• **Assigned task**: Count how many lines below include the string "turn". Only that number should appear in the reply.
● ● ● ● ●
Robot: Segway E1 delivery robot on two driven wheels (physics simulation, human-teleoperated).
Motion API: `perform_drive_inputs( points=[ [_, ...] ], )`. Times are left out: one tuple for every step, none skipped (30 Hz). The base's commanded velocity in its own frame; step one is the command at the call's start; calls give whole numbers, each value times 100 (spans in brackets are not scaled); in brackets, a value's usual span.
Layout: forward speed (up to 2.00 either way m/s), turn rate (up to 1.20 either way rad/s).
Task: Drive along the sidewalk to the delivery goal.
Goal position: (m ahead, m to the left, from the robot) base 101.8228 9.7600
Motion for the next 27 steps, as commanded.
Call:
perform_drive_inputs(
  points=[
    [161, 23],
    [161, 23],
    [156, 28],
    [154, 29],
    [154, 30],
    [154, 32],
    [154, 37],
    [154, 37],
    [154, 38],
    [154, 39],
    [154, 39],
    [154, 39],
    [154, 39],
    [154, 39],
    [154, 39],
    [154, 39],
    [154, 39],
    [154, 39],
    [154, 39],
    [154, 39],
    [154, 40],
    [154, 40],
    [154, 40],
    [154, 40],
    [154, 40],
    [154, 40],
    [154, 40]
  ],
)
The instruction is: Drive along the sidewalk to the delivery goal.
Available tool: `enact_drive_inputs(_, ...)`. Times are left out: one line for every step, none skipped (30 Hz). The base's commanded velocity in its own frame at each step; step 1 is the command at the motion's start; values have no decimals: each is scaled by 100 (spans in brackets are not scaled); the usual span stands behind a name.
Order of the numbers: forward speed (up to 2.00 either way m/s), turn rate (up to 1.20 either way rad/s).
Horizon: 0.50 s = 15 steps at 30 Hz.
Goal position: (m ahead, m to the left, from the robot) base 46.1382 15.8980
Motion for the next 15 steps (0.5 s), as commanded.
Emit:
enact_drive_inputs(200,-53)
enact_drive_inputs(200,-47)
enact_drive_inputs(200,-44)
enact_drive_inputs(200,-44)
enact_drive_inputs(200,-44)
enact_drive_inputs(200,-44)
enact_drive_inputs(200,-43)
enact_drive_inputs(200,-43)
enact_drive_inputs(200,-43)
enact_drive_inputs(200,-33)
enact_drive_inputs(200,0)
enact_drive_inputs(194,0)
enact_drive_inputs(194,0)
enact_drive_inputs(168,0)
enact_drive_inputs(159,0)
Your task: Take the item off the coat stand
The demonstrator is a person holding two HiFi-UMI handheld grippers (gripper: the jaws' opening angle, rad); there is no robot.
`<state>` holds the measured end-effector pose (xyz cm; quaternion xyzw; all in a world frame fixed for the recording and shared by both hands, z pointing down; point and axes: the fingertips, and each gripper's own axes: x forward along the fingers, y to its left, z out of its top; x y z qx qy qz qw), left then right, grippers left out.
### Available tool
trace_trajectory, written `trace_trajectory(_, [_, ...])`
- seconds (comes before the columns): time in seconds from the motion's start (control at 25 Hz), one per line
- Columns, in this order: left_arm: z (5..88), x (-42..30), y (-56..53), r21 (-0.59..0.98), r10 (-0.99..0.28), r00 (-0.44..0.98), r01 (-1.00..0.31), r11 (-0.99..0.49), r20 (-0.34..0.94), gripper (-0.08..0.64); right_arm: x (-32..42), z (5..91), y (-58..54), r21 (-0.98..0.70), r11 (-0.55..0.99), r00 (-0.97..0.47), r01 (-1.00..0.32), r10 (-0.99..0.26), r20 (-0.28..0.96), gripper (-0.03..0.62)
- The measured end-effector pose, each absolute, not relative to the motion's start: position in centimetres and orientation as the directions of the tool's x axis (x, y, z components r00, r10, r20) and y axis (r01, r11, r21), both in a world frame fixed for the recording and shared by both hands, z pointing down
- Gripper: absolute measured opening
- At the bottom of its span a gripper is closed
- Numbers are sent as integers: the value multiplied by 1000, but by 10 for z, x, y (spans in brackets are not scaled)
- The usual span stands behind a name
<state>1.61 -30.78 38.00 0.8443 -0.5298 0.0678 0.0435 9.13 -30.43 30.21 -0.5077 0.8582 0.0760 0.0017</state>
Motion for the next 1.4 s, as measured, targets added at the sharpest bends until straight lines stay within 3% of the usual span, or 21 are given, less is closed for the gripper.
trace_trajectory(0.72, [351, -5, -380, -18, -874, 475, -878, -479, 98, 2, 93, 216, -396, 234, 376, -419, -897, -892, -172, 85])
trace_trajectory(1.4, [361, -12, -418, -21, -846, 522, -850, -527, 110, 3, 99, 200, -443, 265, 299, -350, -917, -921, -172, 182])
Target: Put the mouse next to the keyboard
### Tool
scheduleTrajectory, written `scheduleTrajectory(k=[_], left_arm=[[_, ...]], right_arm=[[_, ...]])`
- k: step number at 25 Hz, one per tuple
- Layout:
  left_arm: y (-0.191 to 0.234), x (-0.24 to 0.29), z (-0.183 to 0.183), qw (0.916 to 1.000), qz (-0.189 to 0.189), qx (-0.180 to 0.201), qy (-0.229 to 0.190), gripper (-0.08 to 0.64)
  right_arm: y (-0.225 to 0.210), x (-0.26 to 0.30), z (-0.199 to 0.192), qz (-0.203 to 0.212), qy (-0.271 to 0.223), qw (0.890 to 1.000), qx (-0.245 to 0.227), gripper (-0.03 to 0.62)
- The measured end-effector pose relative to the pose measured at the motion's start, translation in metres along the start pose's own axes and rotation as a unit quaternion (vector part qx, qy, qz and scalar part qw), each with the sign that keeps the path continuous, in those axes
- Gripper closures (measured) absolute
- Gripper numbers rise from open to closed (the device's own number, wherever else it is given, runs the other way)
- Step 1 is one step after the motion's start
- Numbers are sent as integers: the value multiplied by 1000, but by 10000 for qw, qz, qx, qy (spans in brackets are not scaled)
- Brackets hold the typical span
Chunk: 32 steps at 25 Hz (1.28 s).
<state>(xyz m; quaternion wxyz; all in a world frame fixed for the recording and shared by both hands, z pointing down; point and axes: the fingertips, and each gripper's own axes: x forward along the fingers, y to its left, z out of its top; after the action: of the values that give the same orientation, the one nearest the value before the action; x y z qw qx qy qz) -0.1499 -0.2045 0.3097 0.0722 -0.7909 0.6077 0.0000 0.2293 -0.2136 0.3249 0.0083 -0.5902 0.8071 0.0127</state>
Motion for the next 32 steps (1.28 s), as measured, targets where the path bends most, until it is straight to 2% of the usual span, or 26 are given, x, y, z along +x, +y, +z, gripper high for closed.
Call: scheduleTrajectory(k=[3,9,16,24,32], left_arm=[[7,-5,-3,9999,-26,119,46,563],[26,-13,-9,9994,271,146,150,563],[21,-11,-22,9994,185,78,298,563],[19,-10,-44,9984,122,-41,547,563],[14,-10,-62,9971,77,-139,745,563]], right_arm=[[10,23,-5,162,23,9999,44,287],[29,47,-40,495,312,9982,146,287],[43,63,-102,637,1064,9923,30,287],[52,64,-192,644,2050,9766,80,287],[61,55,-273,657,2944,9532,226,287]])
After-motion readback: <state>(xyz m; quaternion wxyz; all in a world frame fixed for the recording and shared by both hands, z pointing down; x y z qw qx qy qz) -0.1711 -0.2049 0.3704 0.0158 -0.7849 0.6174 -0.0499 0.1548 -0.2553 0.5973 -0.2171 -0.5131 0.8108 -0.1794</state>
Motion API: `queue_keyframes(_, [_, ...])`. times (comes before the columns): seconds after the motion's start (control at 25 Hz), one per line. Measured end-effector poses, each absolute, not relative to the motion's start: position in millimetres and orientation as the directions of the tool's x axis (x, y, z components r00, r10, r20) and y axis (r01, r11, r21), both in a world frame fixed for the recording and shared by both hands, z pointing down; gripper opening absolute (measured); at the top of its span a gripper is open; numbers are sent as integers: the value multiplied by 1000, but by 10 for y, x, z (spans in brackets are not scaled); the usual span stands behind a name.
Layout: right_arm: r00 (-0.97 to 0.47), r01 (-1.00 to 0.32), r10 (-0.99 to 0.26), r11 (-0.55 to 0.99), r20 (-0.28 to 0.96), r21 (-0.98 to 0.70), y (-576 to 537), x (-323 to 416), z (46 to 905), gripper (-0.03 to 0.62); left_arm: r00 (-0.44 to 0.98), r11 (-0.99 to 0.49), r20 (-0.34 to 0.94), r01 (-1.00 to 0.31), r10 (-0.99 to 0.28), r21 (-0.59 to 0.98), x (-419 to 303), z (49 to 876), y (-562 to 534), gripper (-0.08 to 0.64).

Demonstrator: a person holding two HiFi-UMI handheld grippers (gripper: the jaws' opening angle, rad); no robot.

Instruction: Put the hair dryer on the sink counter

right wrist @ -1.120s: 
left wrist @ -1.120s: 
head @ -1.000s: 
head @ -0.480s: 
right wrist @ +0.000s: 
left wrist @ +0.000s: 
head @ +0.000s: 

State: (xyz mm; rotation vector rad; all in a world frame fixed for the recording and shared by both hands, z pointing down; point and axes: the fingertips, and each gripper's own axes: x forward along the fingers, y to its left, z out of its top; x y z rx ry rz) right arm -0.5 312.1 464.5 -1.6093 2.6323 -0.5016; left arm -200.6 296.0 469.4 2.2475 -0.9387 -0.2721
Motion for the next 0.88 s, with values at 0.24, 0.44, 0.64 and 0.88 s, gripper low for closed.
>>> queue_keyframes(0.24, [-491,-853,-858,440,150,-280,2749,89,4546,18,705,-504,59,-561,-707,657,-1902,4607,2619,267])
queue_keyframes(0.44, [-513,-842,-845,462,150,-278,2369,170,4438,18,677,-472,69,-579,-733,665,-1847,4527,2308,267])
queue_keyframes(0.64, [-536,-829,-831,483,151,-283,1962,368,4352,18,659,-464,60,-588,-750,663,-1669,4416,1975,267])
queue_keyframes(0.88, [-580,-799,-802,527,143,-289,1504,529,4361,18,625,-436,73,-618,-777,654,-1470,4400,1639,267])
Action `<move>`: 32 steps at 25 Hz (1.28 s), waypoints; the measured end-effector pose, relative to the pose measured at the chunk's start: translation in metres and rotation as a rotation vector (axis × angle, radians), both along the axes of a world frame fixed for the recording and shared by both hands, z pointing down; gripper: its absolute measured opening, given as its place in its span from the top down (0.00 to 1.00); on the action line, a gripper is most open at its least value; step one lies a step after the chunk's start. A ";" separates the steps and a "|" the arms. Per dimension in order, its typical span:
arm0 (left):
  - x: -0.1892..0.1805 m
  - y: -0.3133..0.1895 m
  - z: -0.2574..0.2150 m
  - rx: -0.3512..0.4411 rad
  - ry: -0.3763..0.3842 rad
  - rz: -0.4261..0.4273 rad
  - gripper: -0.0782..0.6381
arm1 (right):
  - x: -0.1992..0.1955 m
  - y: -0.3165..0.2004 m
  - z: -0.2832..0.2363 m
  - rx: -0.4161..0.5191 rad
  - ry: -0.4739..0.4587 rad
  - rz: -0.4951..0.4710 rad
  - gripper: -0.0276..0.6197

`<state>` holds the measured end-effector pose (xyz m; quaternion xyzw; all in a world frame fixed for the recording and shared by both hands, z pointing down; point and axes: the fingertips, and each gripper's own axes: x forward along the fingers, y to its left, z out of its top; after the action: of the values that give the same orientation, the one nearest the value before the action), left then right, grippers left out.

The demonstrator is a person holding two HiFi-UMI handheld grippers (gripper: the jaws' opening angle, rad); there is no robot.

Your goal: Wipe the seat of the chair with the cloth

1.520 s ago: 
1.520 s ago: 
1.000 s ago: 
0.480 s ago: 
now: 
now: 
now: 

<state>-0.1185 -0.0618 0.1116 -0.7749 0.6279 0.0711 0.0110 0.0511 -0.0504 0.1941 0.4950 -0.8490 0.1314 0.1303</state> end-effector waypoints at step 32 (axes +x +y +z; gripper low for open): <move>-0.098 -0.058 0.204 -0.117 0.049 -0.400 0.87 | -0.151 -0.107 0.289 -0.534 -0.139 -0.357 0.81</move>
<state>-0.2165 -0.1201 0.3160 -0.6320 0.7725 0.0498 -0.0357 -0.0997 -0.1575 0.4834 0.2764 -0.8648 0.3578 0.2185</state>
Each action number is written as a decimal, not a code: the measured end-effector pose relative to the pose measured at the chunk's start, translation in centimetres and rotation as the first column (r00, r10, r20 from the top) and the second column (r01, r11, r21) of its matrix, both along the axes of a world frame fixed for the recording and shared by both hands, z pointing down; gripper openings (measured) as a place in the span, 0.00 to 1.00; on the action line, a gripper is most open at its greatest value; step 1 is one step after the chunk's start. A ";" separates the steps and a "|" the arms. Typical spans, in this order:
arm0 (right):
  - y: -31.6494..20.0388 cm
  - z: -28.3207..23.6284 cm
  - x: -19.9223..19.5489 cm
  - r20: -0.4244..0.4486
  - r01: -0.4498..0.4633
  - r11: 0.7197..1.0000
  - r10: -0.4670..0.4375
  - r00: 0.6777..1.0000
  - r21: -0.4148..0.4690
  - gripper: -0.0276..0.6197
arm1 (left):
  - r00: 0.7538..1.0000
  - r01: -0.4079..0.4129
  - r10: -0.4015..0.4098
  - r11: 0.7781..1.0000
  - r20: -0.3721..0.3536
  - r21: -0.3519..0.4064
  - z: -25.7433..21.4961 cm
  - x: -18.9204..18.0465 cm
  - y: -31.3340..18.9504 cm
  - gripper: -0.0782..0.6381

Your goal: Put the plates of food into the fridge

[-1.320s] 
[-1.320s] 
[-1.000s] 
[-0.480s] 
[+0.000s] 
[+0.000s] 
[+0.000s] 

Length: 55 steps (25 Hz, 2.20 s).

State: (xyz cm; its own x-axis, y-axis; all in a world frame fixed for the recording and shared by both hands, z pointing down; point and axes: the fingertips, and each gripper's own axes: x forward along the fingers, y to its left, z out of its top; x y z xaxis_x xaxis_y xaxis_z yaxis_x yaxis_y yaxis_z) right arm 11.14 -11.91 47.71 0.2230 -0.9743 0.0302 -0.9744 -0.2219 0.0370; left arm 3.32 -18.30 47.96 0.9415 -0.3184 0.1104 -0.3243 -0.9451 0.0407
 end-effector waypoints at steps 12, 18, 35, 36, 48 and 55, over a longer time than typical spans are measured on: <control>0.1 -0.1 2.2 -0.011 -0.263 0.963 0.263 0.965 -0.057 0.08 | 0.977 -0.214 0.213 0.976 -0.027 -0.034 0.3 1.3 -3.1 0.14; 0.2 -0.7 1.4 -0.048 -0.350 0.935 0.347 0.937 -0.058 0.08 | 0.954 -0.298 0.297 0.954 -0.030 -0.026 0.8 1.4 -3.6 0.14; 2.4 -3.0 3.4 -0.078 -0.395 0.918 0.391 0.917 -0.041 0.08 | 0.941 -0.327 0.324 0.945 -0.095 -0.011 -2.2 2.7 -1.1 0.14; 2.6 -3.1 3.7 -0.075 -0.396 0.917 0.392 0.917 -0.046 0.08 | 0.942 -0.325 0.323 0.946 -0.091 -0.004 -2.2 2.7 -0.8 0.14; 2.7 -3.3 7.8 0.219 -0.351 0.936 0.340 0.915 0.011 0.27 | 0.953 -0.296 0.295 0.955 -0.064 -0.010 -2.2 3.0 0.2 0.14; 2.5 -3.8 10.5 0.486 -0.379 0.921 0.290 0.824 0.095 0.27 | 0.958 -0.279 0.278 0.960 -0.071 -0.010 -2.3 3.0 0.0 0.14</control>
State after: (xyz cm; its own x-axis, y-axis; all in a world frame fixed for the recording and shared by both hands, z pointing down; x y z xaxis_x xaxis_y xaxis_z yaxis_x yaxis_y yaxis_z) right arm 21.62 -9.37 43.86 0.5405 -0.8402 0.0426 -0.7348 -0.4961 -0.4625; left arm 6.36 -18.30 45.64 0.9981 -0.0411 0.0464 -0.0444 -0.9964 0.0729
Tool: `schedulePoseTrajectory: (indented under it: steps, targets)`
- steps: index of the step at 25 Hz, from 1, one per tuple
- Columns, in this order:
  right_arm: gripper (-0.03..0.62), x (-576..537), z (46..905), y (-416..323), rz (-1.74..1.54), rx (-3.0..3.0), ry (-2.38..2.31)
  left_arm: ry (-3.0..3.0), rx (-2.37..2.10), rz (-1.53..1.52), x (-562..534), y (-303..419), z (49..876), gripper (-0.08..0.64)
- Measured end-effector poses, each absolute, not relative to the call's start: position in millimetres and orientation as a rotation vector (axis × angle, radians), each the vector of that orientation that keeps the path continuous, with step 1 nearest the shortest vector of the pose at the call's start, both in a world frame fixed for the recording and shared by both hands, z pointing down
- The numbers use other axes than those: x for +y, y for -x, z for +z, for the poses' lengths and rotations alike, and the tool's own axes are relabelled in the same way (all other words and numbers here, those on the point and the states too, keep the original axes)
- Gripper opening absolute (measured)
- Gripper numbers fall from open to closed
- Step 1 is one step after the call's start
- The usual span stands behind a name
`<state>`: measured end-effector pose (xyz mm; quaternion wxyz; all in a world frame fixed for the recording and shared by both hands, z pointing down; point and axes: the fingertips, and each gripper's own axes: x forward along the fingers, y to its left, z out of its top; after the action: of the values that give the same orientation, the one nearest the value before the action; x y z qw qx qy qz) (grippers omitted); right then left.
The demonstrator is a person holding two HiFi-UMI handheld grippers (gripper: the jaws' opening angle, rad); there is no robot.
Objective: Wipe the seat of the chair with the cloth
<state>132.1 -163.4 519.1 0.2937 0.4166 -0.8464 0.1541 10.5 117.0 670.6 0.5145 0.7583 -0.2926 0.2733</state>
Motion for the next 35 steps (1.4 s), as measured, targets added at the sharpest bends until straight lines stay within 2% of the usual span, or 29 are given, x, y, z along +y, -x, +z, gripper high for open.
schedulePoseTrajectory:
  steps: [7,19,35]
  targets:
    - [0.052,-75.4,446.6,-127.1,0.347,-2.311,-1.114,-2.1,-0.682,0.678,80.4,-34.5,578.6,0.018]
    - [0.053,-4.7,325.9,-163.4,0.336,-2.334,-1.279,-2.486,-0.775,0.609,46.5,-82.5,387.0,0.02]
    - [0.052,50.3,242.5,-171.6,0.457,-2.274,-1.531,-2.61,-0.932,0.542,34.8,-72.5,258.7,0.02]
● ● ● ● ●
• **Output of the exercise**: 2